Several attempts to reach representatives of the company named in the affidavit, Complete Skin Care, were unsuccessful.
According to an affidavit the Sheriff's Office filed in court, its five-month investigation started with a tip to a Florida Department of Health investigator. The tipster said several Florida-based websites were selling prescription skin care products to people without prescriptions, the affidavit states.
Investigators ordered the creams and entered them as evidence.

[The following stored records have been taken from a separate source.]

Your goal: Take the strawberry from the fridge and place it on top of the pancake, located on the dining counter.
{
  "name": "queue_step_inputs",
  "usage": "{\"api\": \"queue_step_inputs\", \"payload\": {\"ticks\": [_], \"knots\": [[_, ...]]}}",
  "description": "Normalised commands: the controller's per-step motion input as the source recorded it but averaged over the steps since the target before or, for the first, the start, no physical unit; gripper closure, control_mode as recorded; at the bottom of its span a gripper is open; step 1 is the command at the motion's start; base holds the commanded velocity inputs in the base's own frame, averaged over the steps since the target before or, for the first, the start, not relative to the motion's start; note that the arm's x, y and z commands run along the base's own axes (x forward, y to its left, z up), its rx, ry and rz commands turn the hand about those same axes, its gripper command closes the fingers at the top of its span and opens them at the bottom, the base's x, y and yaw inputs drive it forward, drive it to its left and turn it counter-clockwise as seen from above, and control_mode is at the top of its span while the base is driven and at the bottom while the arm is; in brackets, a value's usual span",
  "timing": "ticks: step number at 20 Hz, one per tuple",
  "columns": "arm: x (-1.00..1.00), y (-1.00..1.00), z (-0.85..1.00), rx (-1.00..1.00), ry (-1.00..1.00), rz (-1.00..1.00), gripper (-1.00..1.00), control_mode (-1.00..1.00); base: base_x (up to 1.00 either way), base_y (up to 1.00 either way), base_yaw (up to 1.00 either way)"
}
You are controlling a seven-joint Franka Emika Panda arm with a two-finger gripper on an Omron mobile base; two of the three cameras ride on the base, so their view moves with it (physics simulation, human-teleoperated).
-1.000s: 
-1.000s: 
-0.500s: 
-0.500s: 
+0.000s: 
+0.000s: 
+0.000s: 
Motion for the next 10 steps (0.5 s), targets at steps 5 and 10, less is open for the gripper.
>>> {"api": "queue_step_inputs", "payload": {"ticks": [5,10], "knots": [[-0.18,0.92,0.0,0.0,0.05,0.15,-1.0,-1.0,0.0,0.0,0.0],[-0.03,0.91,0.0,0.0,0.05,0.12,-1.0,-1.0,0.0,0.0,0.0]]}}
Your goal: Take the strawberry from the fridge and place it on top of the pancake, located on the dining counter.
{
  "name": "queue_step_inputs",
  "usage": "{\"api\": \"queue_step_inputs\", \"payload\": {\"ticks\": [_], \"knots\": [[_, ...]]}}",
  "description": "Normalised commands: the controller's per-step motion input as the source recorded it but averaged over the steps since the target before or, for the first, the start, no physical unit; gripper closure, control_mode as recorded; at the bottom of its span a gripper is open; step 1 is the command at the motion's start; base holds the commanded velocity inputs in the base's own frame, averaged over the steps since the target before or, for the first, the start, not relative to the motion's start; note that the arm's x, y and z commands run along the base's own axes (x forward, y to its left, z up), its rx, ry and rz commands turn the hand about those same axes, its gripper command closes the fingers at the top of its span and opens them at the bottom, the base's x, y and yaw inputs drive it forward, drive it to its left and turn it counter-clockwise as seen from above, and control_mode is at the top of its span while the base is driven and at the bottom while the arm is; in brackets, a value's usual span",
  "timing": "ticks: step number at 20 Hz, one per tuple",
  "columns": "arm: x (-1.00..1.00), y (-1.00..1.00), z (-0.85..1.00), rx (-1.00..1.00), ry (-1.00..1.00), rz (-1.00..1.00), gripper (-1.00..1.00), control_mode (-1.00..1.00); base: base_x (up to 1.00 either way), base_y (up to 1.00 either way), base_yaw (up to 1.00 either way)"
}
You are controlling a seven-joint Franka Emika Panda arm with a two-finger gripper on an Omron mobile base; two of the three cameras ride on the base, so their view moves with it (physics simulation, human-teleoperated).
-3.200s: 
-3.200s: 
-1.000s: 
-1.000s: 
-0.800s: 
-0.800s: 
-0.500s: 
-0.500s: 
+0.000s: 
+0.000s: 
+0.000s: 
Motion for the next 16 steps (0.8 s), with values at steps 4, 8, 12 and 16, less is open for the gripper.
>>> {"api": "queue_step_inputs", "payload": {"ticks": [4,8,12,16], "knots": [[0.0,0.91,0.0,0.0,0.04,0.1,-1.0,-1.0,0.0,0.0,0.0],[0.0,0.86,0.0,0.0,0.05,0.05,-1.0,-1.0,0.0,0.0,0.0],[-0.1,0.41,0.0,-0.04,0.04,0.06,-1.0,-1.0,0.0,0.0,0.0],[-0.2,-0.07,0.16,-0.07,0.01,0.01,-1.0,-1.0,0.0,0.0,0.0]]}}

A deputy went undercover as a postal worker in June and showed up at the Thonotosassa mansion to pick up orders.
Last week, investigators seized computers, records and about 500 packages of skin care products, a returned search warrant states.
Even the guard at the entrance to the exclusive Stonelake Ranch neighborhood seemed to know that a mail-order business was operating out of that two-story house on Stonelake Ranch Boulevard, according to an affidavit.

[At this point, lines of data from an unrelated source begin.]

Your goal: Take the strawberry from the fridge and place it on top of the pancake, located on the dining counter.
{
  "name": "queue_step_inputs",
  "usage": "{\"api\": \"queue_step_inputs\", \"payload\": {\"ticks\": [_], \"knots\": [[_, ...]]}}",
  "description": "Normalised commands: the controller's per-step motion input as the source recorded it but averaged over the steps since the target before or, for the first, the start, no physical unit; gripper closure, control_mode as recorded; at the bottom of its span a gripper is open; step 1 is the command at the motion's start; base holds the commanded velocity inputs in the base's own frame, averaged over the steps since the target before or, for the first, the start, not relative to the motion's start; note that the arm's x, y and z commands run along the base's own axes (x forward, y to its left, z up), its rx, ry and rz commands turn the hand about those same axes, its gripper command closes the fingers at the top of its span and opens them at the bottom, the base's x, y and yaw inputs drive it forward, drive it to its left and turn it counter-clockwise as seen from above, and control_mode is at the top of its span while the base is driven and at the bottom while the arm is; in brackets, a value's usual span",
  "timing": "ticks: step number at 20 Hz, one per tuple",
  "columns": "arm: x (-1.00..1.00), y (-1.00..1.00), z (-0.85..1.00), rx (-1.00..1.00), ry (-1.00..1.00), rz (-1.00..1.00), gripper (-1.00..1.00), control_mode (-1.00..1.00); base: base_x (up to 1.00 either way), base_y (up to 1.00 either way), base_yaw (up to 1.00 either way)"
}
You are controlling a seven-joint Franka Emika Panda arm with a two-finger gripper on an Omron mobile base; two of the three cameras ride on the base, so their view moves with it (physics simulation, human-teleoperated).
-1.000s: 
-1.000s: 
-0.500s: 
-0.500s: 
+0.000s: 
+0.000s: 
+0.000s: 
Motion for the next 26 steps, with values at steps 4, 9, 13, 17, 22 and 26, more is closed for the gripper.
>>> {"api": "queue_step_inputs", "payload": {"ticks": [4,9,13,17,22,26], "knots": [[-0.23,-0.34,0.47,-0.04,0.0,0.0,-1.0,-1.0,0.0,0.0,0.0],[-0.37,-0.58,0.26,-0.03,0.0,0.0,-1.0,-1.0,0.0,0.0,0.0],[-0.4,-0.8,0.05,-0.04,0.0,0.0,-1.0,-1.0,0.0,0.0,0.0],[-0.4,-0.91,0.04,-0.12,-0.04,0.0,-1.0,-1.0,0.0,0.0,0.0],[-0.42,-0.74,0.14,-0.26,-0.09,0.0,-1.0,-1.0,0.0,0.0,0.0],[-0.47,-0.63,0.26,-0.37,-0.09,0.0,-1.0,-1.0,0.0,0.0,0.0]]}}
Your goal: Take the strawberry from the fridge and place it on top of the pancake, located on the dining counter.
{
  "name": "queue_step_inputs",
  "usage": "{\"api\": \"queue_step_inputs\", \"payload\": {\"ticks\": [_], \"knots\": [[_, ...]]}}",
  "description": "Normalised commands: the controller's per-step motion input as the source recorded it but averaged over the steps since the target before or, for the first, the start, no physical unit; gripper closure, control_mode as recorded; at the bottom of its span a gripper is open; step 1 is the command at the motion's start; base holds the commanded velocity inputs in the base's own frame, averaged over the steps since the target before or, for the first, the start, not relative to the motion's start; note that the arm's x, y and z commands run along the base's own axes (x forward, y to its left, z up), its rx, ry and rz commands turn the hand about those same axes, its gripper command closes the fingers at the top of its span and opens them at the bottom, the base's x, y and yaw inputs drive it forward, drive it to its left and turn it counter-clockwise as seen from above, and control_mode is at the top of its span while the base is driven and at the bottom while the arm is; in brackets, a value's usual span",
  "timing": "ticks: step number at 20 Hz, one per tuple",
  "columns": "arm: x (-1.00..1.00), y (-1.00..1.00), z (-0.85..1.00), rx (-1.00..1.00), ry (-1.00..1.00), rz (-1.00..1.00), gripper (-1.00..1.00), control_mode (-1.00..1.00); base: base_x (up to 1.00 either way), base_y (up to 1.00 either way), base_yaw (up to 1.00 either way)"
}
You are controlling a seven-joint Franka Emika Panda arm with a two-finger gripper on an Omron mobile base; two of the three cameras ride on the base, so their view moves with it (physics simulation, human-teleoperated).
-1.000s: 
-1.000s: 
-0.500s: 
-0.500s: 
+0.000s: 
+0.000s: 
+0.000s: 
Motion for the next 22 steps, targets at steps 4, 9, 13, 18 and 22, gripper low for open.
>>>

When the undercover deputy showed up in June and pointed to other undercover investigators, who also appeared to be postal workers, the unnamed guard told the deputy that she would definitely need help, considering the number of packages shipped from the house.
Sheriff's Office records indicate that a deputy responded to the house for a call about fraud on Jan. 20, but details on that case were not available, a Sheriff's Office records employee said, because the case is still open.

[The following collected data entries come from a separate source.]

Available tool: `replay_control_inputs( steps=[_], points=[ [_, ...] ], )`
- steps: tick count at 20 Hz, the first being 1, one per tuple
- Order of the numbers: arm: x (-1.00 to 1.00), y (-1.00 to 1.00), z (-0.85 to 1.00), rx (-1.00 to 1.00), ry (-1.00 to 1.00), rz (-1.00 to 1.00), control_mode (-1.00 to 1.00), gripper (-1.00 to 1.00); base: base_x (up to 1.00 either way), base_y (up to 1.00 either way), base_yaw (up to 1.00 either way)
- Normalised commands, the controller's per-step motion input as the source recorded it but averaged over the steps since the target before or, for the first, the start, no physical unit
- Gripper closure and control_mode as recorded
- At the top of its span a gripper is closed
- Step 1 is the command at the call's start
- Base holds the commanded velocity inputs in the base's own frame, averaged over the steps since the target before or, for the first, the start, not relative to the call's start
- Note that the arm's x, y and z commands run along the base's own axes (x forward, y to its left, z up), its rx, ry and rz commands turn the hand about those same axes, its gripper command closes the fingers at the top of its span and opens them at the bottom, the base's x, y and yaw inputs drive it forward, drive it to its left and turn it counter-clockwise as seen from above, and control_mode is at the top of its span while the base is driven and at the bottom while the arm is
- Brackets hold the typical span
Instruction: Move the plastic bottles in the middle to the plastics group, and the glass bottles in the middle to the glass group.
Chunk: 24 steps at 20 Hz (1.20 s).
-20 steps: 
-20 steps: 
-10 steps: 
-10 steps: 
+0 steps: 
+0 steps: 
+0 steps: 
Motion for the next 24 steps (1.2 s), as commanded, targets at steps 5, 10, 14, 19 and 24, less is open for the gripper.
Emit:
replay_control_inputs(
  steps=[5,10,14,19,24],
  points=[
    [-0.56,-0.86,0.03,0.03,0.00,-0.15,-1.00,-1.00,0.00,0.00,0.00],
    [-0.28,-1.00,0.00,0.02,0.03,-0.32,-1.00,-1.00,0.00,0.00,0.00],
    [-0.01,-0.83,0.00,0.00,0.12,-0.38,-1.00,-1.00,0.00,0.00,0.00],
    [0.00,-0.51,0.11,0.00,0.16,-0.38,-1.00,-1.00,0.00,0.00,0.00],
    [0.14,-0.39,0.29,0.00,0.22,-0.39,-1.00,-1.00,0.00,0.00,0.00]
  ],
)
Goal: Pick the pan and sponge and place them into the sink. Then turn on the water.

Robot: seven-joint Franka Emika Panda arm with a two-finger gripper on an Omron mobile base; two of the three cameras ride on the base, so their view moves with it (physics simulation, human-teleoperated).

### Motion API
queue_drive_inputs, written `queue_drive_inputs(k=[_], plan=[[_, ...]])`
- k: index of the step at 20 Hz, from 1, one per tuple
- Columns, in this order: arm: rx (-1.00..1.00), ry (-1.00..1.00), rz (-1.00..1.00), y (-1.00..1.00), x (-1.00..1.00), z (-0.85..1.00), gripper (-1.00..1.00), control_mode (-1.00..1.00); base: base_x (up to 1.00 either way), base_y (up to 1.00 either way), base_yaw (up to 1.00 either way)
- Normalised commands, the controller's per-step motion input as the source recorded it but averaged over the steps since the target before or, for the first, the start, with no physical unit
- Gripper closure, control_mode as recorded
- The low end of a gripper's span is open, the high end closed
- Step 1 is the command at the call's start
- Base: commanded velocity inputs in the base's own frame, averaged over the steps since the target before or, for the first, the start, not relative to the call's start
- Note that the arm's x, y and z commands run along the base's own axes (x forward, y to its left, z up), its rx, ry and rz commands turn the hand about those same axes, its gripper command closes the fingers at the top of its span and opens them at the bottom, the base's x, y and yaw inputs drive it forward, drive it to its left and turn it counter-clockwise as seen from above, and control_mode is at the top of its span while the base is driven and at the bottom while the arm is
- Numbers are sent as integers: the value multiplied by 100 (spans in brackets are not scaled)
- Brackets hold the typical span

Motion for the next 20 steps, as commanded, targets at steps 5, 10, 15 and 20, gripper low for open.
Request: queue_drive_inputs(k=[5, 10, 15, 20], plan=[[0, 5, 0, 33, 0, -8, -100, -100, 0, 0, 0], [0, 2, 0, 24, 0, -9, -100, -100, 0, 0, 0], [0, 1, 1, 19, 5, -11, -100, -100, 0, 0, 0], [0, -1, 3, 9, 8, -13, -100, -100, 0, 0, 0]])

In March, a Department of Health investigator went to one of the websites the tipster named and placed an order for the Obagi Nu-Derm Blender — a nighttime cream that contains 4 percent of the skin bleaching agent hydroquinone, the affidavit states.
In the affidavit, a deputy wrote that "the website did not request nor require him to answer any questions, submit any medical history or make personal or telephone contact with the subject pharmacy, or submit a valid prescription."
A Florida Department of Health spokeswoman declined to comment, saying that state law prohibits the department from discussing complaints or investigations "until probable cause is found," she said.
The affidavit states that when the investigator received the 2-ounce bottle, which cost $75.40, he noticed the return address was to a P.O. box in Thonotosassa and the label referenced a different website: completeskincare.net.
The bottle said "RX ONLY," the court records state, and its label didn't include the vendor's name, doctor's name, patient's name or date dispensed.
Investigators made three additional orders from complete skincare.net: two for Obagi brand Nu-Derm Blender and one for a tretinoin cream, which is a vitamin-A derivative and requires a prescription.
A deputy used postal records to trace the shipping to the Stonelake Ranch Boulevard home, and undercover investigators went to the home in June, posing as postal workers. There, the deputy picked up several sacks filled with boxes containing skin care products, the affidavit said.
State records show that a person named Robin Milata owns a company called Complete Skin Care, and her address is listed as the same Stonelake Ranch Home that deputies searched Wednesday, according to Florida Division of Corporations records. She owns the home with her husband, Patrick Milata, according to property appraiser records.
The manager of Complete Skin Care is Robin Milata's sister, Kim George, state records show.
A woman who answered the company's toll-free phone number Friday said that neither Robin nor Kim were available, and she took a message. The call was not returned.
Later in the day, a woman who said she was Kim George answered the phone and after listening to a reporter's request, put the reporter on hold. After almost four minutes, the call dropped. A message was not returned.
Additional attempts to reach the Milatas and George were not successful.